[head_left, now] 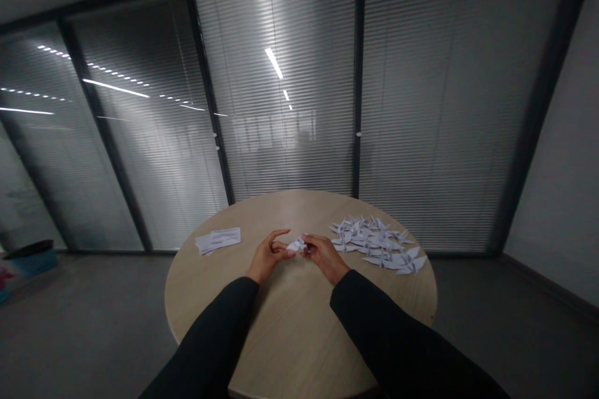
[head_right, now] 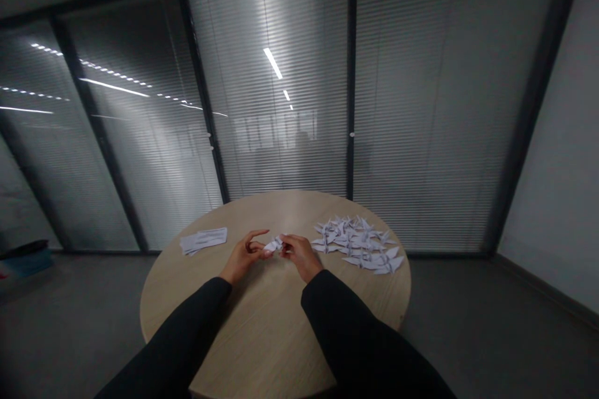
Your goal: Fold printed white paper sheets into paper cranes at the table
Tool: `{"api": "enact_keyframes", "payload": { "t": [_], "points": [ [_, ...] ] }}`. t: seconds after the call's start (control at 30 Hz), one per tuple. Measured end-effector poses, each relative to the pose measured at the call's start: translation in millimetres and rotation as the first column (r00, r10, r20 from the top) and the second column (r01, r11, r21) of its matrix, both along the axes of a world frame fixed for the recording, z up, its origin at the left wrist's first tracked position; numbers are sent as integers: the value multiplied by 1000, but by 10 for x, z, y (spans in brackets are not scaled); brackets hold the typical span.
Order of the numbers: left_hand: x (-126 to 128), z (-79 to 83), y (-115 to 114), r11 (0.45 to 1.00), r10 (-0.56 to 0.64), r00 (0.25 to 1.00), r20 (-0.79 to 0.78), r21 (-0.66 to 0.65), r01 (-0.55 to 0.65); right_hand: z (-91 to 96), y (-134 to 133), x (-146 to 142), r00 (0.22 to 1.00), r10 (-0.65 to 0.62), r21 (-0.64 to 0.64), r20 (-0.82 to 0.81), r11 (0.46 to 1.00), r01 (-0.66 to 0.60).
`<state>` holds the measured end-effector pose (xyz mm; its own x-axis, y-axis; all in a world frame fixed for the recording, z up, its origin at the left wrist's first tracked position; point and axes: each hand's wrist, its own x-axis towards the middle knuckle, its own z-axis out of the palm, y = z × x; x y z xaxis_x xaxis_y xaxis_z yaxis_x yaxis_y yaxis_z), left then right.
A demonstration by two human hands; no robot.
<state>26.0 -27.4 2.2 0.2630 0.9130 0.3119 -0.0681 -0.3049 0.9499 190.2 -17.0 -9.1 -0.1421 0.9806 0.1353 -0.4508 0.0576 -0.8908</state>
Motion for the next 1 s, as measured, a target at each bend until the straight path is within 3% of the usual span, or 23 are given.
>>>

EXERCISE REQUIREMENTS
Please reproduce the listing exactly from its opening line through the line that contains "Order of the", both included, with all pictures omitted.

ANSWER BOX
[head_left, now] 
[head_right, now] 
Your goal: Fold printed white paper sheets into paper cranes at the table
Tool: `{"api": "enact_keyframes", "payload": { "t": [_], "points": [ [_, ...] ] }}`. t: seconds after the call's start (control at 30 Hz), one per tuple. Measured end-effector poses, each relative to the pose measured at the call's start: translation in millimetres and rotation as the first column (r00, r10, r20 from the top) and the second column (r01, r11, r21) of its matrix, both along the axes of a world frame fixed for the recording, z up, its origin at the left wrist's first tracked position; numbers are sent as integers: the value multiplied by 1000, but by 10 for x, z, y (spans in brackets are not scaled); brackets hold the typical span.
Order of the numbers: left_hand: x (-126 to 128), z (-79 to 83), y (-115 to 114), r11 (0.45 to 1.00), r10 (-0.56 to 0.64), r00 (0.25 to 1.00), r20 (-0.79 to 0.78), r21 (-0.66 to 0.65), r01 (-0.55 to 0.65); right_hand: z (-91 to 96), y (-134 to 133), x (-146 to 142), r00 (0.22 to 1.00), r10 (-0.65 to 0.62), r21 (-0.64 to 0.64), r20 (-0.82 to 0.81), r11 (0.46 to 1.00), r01 (-0.66 to 0.60).

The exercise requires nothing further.